Pour financer leurs 40 projets de développement, le pays du G5 Sahel avaient besoin de 1,9 milliard d’euros, dont 13% sont pris à leur charge. Cette somme, dont l’essentiel sera donc apportée par la France et l’UE, servira à construire des écoles et des centres de soins ainsi qu’à établir des accès à l’eau, en particulier dans les régions « travaillées » par les groupes jihadistes, comme, par exemple, celle du Liptako-Gourma. L’idée est d’éviter que ces derniers puissent tirer parti des carences, voire des défaillance des États concernés, en attirant à eux des populations déshéritées.
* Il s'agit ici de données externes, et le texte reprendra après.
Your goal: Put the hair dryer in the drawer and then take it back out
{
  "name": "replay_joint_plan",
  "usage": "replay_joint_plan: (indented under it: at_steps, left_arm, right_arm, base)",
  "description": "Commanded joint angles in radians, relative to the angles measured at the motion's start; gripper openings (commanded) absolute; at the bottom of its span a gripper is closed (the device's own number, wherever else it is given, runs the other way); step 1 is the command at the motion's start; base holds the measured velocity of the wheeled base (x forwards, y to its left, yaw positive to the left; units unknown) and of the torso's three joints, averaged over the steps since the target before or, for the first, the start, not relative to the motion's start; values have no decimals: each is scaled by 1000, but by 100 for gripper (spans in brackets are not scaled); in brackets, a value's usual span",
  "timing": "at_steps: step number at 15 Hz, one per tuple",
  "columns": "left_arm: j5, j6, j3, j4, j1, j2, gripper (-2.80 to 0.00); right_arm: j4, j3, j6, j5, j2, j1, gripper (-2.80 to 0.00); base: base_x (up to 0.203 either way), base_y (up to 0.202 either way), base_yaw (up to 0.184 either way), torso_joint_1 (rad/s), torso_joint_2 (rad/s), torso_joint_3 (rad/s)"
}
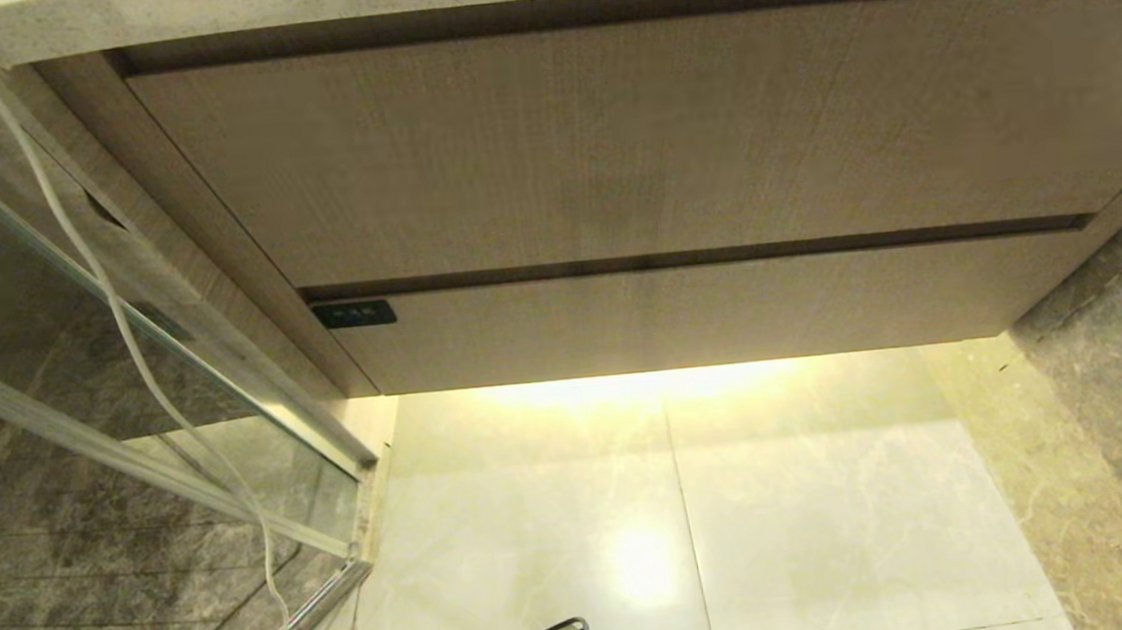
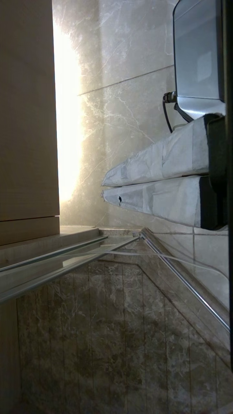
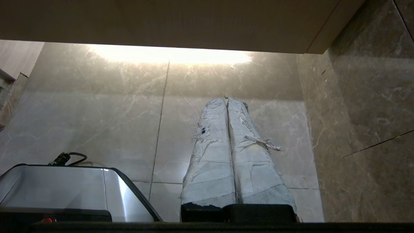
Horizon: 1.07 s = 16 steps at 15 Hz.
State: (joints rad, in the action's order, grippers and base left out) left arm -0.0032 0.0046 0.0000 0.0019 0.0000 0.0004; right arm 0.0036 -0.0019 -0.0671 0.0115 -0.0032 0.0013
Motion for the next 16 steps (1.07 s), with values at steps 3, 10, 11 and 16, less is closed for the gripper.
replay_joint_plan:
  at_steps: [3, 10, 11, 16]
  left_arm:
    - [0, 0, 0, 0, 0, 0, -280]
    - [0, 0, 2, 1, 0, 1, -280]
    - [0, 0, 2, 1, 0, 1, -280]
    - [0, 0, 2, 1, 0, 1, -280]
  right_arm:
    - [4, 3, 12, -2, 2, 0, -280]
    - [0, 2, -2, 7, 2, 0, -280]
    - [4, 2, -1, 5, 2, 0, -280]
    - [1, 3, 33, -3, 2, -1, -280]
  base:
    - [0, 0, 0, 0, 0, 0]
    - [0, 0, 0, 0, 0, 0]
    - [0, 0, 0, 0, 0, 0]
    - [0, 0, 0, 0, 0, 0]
« La pauvreté, le chômage, l’analphabétisme, les sentiments d’injustice, d’impuissance et d’absence de perspectives, le laxisme à l’endroit du trafic de drogue et l’incapacité des États à assumer pleinement leurs responsabilités régaliennes génèrent des conditions optimales pour le règne de l’insécurité, laquelle facilite l’intrusion des terroristes et des extrémistes et leur permet de prospérer et de trouver des cibles potentiellement réceptives à leur discours idéologique ou religieux », a fait valoir Ould Abdel Aziz, le président mauritanien, poir qui, « à elle seule », l’approche sécuritaire est « insuffisante pour résoudre définitivement la question de la violence extrémiste. »

« Notre souhait, c’est d’asseoir vigoureusement le second pilier stratégique et décisif de notre action commune, le développement économique et social du G5 Sahel », a ajouté Mahamadou Issoufou, le président nigérien.

Lors d’un entretien donné au quotidien Le Monde, à la veille de quitter le commandement de la force Barkhane, fin juillet, le général Bruno Guibert avait insisté sur la convergence de l’action militaire avec le développement.

« Dans certaines parties du territoire, la sécurité, voire la justice, sont assurées de facto par des groupes djihadistes. Seul le retour permanent de l’autorité malienne, favorisera le retour de la confiance de la population. Un certain nombre de jeunes s’engagent aussi dans les rangs de ces groupes armés pour se défendre contre d’autres communautés. Ce qui ne signifie pas que les populations soutiennent tous les jihadistes. Il faut maintenant faire converger les stratégies militaire et de développement afin de provoquer la rupture et couper les liens entre population, communautés et jihadistes. C’est un point fondamental. Cela prendra du temps, sera douloureux peut-être, mais la situation reste réversible. C’est avant tout une question de volonté politique », avait expliqué le général français.